Foxa2 controls Pdx1 gene expression in pancreatic beta-cells in vivo.

Differentiation of early foregut endoderm into pancreatic endocrine and exocrine cells depends on a cascade of gene activation events controlled by various transcription factors. Prior in vitro analysis has suggested that the forkhead/winged helix transcription factor Foxa2 (formerly HNF-3beta) is a major upstream regulator of Pdx1, a homeobox gene essential for pancreatic development. Pdx1 is also essential for the maintenance of glucose homeostasis, as its human orthologue, IPF-1, is mutated in a subset of patients with early-onset type 2 diabetes (MODY4). To analyze the Foxa2/Pdx1 regulatory cascade during pancreatic beta-cell differentiation, we used conditional gene ablation of Foxa2 in mice. We demonstrated that the deletion of Foxa2 in beta-cell-specific knockout mice results in downregulation of Pdx1 mRNA and subsequent reduction of PDX-1 protein levels in islets. These data represent the first in vivo demonstration that Foxa2 acts upstream of Pdx1 in the differentiated beta-cell.

Cdx2 ectopic expression induces gastric intestinal metaplasia in transgenic mice.
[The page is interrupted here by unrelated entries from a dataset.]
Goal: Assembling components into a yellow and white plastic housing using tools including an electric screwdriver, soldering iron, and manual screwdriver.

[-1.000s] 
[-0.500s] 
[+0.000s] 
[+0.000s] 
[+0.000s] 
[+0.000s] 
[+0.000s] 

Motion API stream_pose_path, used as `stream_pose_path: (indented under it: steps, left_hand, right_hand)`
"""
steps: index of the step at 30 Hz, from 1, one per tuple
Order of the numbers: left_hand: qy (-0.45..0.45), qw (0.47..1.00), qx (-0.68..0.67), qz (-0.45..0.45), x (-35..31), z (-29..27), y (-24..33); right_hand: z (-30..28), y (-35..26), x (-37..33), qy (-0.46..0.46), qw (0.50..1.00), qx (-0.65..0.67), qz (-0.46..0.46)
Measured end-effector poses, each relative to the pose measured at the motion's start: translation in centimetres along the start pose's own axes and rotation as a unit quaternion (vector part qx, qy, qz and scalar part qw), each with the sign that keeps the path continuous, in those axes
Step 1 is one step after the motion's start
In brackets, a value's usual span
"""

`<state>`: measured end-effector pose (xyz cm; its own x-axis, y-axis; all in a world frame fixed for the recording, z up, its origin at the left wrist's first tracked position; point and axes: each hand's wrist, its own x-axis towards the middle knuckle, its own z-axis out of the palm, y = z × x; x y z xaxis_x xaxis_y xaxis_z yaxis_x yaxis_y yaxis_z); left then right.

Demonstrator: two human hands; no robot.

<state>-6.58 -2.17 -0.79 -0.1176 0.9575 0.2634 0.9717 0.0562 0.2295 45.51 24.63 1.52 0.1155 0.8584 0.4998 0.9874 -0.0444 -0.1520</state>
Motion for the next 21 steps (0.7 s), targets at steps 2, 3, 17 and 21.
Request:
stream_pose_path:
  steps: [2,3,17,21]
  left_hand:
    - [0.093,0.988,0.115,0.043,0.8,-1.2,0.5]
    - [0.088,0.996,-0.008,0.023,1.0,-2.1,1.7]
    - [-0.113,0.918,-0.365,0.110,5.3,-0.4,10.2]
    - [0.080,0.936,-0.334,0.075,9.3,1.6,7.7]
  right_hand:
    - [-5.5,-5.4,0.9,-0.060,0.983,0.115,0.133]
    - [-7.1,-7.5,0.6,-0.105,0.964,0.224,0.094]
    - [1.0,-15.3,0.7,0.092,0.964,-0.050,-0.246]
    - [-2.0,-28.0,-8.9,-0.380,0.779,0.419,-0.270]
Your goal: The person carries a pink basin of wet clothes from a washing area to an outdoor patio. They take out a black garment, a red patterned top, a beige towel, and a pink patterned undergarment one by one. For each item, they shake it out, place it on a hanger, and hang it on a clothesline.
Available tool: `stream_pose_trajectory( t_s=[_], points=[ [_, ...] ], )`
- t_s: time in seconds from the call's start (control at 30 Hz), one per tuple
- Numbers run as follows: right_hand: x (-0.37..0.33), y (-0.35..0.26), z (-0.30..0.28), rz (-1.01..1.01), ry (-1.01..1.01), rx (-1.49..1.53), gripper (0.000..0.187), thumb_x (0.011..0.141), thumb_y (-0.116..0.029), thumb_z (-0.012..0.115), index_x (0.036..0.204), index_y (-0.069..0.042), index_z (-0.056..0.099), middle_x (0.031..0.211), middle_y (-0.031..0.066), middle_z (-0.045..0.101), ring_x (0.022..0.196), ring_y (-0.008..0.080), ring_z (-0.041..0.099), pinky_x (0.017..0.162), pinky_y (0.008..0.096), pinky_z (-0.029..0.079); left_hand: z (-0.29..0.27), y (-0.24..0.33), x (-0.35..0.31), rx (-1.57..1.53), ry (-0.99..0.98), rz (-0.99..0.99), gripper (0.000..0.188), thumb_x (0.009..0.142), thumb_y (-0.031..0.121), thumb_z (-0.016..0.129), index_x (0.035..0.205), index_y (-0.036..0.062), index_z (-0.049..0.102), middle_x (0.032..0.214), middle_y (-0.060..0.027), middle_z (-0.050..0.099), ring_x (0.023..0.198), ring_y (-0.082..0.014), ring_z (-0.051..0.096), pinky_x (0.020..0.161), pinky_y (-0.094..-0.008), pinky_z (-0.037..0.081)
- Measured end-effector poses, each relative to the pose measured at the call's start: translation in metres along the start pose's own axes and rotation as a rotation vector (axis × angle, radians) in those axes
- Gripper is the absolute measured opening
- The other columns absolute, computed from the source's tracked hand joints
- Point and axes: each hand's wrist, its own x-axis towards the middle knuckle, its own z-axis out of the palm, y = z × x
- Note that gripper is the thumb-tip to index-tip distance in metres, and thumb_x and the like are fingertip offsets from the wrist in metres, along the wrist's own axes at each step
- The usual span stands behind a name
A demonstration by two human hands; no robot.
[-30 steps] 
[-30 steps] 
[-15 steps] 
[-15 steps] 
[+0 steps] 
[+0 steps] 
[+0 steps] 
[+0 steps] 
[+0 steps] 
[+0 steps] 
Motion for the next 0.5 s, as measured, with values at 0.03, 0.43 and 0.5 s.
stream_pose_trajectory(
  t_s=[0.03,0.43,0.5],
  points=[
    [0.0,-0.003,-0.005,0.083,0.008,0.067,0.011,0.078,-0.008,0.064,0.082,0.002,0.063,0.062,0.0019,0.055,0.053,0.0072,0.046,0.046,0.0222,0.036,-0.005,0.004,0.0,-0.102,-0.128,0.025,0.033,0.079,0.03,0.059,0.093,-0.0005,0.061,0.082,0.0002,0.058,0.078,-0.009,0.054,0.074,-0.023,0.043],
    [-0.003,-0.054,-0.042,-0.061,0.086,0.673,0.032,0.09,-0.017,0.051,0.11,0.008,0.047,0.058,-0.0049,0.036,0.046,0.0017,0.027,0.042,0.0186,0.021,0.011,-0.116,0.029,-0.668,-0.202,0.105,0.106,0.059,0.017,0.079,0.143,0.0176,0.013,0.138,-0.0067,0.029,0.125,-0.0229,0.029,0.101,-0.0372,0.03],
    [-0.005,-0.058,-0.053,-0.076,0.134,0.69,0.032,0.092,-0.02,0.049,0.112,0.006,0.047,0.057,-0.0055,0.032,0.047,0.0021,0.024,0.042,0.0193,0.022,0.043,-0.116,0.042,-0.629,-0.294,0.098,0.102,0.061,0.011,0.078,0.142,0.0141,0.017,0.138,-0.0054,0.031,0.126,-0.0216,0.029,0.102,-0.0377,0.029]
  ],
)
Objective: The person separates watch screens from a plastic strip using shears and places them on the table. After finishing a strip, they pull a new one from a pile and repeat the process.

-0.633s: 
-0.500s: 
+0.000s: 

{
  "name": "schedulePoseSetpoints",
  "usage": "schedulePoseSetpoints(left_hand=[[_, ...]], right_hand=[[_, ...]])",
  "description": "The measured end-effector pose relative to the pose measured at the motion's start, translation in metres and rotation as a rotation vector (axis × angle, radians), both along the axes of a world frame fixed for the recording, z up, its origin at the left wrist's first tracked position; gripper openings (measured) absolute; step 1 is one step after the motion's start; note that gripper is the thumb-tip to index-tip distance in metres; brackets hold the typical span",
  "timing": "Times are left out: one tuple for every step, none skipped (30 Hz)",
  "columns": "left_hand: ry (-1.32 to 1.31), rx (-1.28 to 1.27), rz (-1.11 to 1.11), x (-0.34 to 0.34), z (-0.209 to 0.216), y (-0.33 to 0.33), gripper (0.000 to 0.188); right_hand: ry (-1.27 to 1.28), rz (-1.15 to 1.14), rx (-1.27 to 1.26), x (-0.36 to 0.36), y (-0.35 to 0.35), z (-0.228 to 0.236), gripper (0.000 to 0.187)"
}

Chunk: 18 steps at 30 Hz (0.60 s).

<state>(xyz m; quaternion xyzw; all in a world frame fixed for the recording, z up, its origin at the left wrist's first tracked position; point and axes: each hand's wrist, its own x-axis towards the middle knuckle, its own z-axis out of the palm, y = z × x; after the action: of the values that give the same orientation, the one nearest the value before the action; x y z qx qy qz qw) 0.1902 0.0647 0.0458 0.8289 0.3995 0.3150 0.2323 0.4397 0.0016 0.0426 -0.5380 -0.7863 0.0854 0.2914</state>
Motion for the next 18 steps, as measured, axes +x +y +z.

BACKGROUND & AIMS: Intestinal-type gastric cancer is often preceded by intestinal metaplasia in humans. The genetic events responsible for the transdifferentiation that occurs in intestinal metaplasia are not well understood. Cdx2, a transcription factor whose expression is normally limited to the intestine, has been detected in gastric intestinal metaplasia. Cdx2 induces differentiation of intestinal epithelial cells in vitro; therefore, we sought to establish whether a causal relationship exists between Cdx2 activation and intestinal metaplasia. METHODS: Cdx2 expression was directed to the gastric mucosa in transgenic mice using cis-regulatory elements of Foxa3 (Hnf3gamma). Transgenic mice were analyzed for histologic and gene expression changes. RESULTS: Histologic examination of the gastric mucosa of the Foxa3/Cdx2 mice revealed the presence of alcian blue-positive intestinal-type goblet cells, a hallmark of intestinal metaplasia. In addition, Cdx2 induced the expression of intestine-specific genes. CONCLUSIONS: Gastric expression of Cdx2 alone was sufficient to induce intestinal metaplasia in mice. These mice represent a powerful tool to investigate the molecular mechanisms that promote intestinal metaplasia. Moreover, as gastric cancer in humans is often preceded by intestinal metaplasia, the phenotype described here strongly suggests involvement of Cdx2 in the initiation of the process leading to intestinal neoplasia of the gastric mucosa.